Task objective:
In the records that follow, find the line with "<state>20.82 35.94 6.85"; from there, retype every line exactly through the line with "Any place given", which also belongs to the answer.

Records from a data source:
————————

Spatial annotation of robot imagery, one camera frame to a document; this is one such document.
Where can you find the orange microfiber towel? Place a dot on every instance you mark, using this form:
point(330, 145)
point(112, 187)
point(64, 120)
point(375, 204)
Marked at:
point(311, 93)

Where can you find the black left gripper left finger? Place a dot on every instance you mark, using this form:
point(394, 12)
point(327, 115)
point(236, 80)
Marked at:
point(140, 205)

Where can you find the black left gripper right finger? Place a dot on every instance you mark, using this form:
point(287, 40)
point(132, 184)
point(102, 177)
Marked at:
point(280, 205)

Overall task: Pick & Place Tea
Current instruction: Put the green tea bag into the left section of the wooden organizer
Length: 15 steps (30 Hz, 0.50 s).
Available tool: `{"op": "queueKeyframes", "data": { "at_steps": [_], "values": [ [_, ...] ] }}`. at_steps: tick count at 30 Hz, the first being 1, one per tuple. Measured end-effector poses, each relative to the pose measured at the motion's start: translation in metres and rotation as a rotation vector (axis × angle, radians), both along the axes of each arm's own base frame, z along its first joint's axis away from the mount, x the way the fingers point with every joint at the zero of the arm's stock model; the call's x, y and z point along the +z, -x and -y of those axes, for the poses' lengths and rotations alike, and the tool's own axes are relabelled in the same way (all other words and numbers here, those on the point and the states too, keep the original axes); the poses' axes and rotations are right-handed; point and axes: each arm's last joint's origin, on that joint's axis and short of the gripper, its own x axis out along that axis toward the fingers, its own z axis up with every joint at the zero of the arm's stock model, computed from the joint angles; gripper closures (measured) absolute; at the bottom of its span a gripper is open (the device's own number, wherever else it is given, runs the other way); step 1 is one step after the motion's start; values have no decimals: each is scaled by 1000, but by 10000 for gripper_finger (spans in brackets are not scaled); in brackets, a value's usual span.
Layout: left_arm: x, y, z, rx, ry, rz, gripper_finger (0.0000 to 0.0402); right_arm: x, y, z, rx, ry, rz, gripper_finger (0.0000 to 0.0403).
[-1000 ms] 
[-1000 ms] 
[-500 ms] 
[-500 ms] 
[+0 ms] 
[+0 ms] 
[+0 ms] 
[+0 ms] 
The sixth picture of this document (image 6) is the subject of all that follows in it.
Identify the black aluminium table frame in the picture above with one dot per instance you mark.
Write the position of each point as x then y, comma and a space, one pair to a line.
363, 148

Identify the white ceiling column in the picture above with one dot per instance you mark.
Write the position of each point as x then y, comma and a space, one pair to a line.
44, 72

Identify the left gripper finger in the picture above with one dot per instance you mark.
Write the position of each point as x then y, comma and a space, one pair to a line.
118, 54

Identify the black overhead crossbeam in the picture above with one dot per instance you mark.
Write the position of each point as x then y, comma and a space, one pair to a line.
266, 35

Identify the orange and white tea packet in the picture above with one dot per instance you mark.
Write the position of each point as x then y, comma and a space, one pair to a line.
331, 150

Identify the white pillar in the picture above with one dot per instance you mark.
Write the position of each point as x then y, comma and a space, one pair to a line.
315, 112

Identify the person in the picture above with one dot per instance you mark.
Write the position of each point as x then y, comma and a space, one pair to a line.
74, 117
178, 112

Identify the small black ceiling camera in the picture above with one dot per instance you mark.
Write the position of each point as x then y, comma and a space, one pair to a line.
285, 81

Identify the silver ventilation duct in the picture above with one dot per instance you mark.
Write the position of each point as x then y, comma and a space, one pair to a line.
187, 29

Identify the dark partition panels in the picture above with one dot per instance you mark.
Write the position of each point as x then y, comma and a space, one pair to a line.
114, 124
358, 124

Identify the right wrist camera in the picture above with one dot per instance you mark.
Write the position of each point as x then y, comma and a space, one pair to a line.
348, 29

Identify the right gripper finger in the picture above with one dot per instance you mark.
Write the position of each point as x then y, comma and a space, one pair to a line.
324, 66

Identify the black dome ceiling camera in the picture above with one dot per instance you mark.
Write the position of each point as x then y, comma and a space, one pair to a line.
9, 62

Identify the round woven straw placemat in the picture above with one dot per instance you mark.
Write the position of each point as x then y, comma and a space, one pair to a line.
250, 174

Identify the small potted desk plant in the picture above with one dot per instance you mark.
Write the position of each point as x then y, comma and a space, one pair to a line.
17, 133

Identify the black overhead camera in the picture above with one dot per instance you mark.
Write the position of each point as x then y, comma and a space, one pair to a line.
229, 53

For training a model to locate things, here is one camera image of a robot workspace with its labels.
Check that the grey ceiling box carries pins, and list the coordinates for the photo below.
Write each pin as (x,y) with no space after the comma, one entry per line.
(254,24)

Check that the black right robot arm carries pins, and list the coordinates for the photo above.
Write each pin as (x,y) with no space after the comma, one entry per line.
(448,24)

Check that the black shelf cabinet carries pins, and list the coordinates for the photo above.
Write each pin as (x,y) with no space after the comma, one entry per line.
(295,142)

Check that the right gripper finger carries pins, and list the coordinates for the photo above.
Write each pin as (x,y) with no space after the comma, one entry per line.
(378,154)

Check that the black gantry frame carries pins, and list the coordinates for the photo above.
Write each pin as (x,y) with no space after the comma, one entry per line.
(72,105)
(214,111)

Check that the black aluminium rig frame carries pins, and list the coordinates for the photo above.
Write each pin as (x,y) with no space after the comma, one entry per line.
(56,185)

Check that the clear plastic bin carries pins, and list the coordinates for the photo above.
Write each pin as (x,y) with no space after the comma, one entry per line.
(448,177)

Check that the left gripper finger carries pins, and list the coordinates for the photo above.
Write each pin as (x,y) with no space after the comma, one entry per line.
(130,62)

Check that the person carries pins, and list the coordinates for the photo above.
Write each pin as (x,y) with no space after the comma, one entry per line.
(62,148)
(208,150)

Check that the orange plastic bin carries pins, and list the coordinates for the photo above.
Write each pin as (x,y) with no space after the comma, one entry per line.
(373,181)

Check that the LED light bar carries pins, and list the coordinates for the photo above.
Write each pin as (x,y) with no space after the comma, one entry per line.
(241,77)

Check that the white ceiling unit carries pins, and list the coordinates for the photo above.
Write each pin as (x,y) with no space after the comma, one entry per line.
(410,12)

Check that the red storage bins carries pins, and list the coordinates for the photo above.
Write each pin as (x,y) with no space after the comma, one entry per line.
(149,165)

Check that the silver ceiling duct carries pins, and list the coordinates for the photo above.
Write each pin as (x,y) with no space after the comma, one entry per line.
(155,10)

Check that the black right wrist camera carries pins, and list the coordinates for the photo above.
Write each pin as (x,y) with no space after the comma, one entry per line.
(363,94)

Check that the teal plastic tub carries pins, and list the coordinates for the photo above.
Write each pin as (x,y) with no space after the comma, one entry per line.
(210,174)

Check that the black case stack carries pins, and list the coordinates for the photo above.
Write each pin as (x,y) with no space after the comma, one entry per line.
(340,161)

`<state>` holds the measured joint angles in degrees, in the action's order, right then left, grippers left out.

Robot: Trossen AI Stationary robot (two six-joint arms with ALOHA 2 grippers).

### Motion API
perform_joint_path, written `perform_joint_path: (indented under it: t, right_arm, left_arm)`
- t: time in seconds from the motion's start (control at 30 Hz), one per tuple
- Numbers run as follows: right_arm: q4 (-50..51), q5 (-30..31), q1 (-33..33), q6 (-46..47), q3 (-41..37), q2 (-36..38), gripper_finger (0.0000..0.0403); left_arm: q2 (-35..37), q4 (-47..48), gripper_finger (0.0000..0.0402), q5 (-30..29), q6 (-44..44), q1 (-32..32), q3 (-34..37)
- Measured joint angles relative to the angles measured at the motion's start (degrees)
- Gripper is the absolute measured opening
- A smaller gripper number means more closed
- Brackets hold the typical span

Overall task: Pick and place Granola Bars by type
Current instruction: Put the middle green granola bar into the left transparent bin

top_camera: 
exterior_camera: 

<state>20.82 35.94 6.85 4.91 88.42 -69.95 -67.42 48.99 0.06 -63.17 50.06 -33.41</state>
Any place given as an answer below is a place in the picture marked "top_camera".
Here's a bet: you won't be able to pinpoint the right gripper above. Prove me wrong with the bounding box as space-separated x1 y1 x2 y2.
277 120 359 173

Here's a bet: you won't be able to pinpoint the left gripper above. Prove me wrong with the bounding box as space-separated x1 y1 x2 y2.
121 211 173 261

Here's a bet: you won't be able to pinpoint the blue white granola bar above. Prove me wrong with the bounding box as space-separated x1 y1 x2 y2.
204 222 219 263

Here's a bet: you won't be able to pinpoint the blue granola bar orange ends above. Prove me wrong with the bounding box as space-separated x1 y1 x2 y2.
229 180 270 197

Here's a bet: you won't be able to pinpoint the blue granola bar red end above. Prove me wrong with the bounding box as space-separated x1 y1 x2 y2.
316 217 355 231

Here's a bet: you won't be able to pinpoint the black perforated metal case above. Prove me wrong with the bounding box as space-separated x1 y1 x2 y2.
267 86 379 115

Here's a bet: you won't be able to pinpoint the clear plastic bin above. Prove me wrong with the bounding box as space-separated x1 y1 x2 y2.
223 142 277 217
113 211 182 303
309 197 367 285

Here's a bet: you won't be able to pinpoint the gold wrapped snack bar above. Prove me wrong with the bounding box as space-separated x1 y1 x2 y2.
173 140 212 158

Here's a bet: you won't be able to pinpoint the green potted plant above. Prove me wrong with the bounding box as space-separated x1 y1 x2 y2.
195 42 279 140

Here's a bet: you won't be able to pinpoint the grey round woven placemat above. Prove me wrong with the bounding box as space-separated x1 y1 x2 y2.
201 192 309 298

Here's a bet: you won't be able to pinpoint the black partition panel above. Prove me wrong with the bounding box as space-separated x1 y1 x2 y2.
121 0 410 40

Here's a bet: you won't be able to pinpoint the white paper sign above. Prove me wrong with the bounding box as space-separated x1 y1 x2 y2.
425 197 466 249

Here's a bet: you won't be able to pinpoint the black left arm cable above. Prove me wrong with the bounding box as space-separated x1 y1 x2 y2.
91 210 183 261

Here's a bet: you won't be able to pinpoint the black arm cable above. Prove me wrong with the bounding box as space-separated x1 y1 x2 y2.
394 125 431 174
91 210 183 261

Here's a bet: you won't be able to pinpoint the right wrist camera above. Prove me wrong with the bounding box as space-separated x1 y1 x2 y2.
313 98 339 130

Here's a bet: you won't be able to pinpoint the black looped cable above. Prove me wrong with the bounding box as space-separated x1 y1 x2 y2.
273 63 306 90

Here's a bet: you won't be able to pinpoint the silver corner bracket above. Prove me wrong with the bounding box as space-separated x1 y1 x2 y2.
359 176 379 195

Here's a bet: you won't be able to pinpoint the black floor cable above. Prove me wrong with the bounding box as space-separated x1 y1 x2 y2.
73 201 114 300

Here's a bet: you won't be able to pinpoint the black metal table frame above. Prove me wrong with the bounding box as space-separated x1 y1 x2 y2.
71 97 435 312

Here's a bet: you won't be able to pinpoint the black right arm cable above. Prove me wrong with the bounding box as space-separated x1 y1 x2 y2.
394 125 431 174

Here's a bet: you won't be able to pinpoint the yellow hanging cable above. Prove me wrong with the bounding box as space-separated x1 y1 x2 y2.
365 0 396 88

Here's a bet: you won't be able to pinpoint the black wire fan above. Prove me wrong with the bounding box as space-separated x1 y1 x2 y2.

————————

Task output:
<state>20.82 35.94 6.85 4.91 88.42 -69.95 -67.42 48.99 0.06 -63.17 50.06 -33.41</state>
Any place given as an answer below is a place in the picture marked "top_camera".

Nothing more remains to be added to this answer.